After a stroke you may experience changes to the side impacted by the stroke. This could either cause the arm to be weak and ‘floppy’ (low tone) or very stiff (high tone). This in itself may fluctuate as tone increases and decreases.

Always following the advice of your physiotherapists and occupational therapists

Low Tone

  • When the arm is unable to move this means that the muscles are not working properly causing the arm to hang at a person’s side. This can cause shoulder subluxation (LINK) as the muscles are not able to keep the joints together.
  • The arm can often become swollen including the hands and fingers, this in addition can cause pain when the fingers are moved. Resting your arm on a pillow or table will assist in both supporting the shoulder and helping to prevent further swelling (LINK oedema) (LINK Bexhill/tray)
  • If you have little movement in the hand then hand rolls or palm protectors (LINK) may be used.

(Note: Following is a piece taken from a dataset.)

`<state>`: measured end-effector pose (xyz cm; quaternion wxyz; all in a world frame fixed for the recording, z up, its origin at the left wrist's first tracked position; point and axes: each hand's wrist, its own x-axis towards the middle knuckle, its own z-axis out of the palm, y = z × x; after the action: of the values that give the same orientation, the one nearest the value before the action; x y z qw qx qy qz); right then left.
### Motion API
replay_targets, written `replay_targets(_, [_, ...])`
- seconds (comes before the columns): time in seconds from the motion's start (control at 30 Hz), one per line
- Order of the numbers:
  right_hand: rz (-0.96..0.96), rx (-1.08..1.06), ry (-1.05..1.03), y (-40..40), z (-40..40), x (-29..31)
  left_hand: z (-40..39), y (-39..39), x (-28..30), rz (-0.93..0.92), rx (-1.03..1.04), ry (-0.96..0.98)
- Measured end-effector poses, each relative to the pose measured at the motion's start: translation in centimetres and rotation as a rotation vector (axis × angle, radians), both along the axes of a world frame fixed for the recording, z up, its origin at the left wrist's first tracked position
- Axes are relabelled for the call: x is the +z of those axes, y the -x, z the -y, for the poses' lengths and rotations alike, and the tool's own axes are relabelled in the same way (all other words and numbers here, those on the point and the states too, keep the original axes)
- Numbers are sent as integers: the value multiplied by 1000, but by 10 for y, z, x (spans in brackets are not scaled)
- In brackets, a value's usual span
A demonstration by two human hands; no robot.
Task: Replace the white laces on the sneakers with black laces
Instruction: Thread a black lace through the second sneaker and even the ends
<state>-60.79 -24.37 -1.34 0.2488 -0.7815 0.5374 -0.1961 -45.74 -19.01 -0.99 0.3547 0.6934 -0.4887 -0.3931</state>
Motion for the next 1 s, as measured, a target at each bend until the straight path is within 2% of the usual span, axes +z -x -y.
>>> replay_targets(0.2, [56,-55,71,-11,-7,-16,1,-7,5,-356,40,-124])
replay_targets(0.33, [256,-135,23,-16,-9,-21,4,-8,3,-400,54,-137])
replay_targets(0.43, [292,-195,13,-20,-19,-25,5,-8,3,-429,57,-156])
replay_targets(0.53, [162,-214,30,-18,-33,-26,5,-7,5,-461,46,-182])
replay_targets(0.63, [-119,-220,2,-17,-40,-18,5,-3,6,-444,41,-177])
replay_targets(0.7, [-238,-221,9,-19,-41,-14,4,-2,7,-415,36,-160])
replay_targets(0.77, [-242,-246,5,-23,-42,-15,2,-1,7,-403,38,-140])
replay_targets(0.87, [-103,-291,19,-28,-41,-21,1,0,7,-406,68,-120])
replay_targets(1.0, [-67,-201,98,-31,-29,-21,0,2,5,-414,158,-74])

This will help further encourage a reduction in swelling, help extend the fingers to reduce breakdown and encourage good hygiene.

High Tone

  • In order for our limbs to move we require one set of muscles to bend and the other side to relax. When one set of muscles doesn’t work the limb will be pulled in one direction. Following a stroke the brain may lose some control over the muscle movements causing an increase in stiffness (high tone).
  • If this high tone occurs it can cause difficulty moving the arm and subsequent pain and discomfort, this can reduce the ability to complete day to day tasks. Due to a lack of muscle activity in your arm this can cause the muscles to shorten, resulting in contractures. Your therapist may recommend and help you complete some ranging exercises for your arm.
  • If you have high tone in your hand your fingers may curl towards the palm, this can cause a risk of skin breakdown on the palm, inability to use the hand functionally and difficulty cleaning the skin on the palm. A palm protector (LINK) can be used to reduce the risk of skin breakdown and increase comfort as recommend in NICE guidelines.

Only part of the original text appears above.